WORK INSTRUCTIONS:
Take every line from the data that has the word "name" in it.
──────────────────────────────
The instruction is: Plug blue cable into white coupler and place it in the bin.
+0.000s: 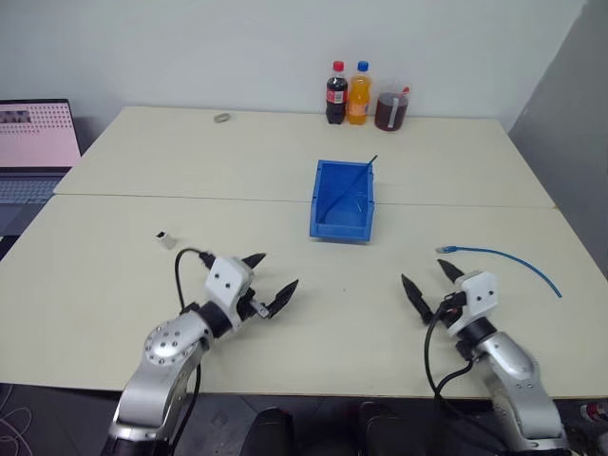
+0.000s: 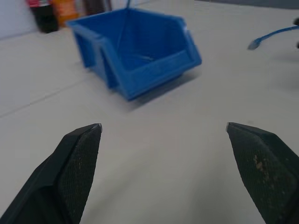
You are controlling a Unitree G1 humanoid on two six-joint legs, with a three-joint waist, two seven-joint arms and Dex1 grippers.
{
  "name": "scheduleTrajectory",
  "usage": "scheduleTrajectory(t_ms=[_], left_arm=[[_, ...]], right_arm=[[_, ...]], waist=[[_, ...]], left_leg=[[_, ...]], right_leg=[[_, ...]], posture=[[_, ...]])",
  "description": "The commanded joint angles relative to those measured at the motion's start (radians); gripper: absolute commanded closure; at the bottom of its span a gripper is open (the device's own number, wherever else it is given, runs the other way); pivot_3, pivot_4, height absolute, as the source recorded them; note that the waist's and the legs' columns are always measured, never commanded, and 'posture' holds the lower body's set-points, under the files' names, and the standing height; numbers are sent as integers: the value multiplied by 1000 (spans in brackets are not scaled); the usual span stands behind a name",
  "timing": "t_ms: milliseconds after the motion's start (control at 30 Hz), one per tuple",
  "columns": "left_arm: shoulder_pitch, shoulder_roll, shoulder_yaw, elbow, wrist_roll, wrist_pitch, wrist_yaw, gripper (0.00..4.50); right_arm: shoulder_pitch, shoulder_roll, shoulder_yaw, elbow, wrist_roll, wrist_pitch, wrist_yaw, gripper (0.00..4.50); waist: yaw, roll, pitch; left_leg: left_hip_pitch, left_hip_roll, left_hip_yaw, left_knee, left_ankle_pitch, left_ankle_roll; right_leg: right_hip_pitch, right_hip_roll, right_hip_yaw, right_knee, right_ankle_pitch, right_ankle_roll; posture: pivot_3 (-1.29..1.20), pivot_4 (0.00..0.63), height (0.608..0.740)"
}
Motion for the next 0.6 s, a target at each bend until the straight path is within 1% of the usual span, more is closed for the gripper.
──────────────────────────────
SOLVED EXERCISE:
  "name": "scheduleTrajectory",
  "description": "The commanded joint angles relative to those measured at the motion's start (radians); gripper: absolute commanded closure; at the bottom of its span a gripper is open (the device's own number, wherever else it is given, runs the other way); pivot_3, pivot_4, height absolute, as the source recorded them; note that the waist's and the legs' columns are always measured, never commanded, and 'posture' holds the lower body's set-points, under the files' names, and the standing height; numbers are sent as integers: the value multiplied by 1000 (spans in brackets are not scaled); the usual span stands behind a name",

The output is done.